**Task**
Return each line of the material below exactly. Begin at the first and end on the line with "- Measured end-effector".

**Source material**
Start of Block

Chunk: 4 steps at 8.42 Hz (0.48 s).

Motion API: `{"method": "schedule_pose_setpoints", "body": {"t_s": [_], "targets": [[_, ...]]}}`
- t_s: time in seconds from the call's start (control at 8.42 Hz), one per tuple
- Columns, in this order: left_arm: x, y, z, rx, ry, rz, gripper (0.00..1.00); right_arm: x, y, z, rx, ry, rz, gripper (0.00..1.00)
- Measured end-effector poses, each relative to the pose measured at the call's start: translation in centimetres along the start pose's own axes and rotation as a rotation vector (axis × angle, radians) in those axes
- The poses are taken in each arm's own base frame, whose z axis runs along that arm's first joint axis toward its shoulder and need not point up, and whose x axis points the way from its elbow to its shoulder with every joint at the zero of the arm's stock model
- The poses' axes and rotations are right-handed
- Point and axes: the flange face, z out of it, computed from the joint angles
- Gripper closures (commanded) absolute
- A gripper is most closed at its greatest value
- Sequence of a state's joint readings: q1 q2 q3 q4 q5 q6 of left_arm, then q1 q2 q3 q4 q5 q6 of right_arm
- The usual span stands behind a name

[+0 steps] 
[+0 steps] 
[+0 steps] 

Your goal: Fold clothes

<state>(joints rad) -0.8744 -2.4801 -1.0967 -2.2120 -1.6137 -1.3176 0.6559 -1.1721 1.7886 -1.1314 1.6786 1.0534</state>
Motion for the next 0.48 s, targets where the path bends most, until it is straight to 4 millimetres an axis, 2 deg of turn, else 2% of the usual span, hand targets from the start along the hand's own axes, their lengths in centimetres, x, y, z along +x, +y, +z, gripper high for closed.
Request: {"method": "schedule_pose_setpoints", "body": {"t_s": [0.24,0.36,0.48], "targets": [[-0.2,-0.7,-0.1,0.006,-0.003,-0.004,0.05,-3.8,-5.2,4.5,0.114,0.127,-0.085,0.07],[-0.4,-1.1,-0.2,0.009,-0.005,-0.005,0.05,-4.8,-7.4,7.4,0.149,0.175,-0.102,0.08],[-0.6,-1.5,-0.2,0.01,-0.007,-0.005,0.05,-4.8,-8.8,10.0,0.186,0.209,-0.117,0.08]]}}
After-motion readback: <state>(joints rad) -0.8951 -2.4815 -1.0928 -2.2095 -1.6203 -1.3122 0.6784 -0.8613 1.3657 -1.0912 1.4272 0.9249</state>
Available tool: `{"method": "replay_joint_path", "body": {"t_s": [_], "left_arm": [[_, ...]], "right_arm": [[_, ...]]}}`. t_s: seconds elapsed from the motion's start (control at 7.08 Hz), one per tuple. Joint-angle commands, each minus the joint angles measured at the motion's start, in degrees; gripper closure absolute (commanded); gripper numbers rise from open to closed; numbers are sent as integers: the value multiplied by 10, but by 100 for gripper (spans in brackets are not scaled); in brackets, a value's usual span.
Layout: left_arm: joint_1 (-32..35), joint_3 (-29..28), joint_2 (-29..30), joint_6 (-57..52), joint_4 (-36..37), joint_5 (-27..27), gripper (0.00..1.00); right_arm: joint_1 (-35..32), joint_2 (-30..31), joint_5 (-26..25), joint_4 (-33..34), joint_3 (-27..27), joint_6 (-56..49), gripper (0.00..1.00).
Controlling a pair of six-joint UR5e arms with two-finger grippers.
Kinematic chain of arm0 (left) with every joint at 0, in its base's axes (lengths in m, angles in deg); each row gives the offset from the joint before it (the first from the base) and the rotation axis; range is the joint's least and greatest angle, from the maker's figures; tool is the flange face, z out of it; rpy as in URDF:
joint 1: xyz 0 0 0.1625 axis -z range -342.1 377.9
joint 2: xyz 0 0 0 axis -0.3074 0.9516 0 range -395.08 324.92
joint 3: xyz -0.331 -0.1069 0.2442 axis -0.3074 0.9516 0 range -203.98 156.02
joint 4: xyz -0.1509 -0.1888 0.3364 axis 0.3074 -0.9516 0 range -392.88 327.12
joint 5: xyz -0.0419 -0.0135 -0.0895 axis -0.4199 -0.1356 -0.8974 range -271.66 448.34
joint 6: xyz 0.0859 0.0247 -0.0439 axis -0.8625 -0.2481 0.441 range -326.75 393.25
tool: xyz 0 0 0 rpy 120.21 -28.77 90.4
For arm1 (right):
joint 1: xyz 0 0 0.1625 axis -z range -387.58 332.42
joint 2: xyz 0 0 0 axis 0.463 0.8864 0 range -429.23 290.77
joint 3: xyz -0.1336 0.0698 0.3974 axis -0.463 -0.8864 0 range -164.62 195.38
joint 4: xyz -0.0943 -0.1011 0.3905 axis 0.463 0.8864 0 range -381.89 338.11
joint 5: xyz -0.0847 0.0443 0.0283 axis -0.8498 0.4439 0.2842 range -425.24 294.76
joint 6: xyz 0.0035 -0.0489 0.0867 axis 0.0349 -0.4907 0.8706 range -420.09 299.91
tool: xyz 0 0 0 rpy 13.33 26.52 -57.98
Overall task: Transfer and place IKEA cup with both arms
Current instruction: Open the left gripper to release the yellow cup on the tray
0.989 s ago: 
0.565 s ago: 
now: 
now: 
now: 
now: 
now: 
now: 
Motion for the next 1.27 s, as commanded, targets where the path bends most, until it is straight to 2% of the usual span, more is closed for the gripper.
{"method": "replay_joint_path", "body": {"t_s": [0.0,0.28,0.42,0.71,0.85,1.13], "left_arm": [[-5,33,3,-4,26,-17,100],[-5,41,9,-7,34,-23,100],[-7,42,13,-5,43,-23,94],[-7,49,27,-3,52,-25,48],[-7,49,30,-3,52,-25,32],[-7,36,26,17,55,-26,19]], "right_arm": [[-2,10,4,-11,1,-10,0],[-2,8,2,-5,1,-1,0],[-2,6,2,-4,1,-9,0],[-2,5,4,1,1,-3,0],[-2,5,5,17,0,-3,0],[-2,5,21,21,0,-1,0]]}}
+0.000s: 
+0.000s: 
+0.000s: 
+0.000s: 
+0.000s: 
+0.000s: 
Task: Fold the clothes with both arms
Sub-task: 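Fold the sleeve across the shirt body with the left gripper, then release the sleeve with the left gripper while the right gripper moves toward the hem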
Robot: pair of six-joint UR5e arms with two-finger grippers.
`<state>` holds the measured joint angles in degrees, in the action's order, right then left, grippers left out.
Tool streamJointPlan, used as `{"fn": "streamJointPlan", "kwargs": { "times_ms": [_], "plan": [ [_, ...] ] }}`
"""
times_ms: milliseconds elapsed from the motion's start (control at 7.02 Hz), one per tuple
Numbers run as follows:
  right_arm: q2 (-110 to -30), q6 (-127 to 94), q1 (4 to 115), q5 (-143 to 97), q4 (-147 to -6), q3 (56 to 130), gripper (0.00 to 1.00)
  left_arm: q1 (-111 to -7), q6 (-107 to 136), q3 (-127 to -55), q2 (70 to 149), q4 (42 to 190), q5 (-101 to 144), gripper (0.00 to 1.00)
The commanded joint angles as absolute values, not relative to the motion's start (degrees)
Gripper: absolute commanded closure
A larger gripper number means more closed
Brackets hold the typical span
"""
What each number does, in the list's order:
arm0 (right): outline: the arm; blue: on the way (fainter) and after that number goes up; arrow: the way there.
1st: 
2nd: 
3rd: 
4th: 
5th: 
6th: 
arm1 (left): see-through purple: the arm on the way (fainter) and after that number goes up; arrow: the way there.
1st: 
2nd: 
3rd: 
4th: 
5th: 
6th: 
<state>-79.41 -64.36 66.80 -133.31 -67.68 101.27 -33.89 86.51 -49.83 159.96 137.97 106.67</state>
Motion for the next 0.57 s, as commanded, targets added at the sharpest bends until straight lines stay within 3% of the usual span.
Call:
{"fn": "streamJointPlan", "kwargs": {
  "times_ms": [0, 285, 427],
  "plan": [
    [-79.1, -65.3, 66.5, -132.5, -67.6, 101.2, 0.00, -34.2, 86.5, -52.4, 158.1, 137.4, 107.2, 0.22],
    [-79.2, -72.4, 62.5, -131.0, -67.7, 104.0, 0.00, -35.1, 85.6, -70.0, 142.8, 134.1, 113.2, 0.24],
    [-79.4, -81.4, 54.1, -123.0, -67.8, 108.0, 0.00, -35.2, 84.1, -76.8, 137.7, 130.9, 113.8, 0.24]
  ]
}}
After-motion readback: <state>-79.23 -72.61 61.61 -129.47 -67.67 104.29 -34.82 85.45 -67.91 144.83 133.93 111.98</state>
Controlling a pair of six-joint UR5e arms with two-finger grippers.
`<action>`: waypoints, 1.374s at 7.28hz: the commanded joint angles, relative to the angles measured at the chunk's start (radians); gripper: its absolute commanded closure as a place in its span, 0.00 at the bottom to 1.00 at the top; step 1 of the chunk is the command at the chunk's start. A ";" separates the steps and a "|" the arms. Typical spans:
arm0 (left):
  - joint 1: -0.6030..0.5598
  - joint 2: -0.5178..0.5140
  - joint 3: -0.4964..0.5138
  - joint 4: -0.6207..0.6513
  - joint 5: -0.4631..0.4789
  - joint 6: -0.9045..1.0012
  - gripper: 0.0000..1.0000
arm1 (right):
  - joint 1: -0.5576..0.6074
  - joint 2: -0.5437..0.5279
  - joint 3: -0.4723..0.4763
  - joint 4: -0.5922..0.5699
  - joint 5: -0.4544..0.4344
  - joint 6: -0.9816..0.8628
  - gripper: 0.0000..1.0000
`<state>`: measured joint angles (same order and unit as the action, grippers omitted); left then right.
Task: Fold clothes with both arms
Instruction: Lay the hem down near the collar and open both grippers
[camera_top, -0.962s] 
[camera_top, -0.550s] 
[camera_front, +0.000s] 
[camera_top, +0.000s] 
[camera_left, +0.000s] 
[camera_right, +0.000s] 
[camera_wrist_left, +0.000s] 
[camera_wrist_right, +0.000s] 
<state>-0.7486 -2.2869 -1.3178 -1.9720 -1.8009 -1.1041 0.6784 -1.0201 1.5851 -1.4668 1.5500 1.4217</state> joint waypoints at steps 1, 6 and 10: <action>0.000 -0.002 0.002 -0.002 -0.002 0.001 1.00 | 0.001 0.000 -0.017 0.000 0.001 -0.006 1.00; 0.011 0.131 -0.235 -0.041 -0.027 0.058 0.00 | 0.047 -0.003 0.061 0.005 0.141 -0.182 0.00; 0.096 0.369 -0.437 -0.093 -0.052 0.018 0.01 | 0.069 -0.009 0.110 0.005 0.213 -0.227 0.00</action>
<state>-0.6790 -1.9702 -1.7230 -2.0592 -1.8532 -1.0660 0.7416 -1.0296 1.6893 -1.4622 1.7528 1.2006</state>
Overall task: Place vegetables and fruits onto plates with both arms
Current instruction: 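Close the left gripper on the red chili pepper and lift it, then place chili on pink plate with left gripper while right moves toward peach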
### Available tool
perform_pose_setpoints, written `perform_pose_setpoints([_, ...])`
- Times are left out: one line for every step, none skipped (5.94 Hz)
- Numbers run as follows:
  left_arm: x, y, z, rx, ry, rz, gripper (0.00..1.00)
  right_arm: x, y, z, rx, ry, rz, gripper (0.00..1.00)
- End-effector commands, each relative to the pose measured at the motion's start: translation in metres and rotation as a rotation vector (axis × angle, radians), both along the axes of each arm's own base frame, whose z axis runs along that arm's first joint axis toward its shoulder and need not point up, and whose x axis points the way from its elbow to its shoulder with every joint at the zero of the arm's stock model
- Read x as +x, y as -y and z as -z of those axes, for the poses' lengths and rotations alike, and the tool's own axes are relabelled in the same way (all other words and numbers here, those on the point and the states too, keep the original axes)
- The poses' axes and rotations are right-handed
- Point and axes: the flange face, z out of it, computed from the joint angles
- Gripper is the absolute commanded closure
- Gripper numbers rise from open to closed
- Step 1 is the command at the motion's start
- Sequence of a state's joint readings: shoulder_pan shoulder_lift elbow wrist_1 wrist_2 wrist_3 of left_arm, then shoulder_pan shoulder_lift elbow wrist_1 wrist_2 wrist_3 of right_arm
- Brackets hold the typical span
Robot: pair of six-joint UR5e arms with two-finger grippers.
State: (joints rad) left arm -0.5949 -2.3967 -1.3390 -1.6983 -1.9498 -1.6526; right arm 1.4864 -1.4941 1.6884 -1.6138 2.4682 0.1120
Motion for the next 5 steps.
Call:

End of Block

**Result of the task**
Chunk: 4 steps at 8.42 Hz (0.48 s).

Motion API: `{"method": "schedule_pose_setpoints", "body": {"t_s": [_], "targets": [[_, ...]]}}`
- t_s: time in seconds from the call's start (control at 8.42 Hz), one per tuple
- Columns, in this order: left_arm: x, y, z, rx, ry, rz, gripper (0.00..1.00); right_arm: x, y, z, rx, ry, rz, gripper (0.00..1.00)
- Measured end-effector poses, each relative to the pose measured at the call's start: translation in centimetres along the start pose's own axes and rotation as a rotation vector (axis × angle, radians) in those axes

With this, the output is complete.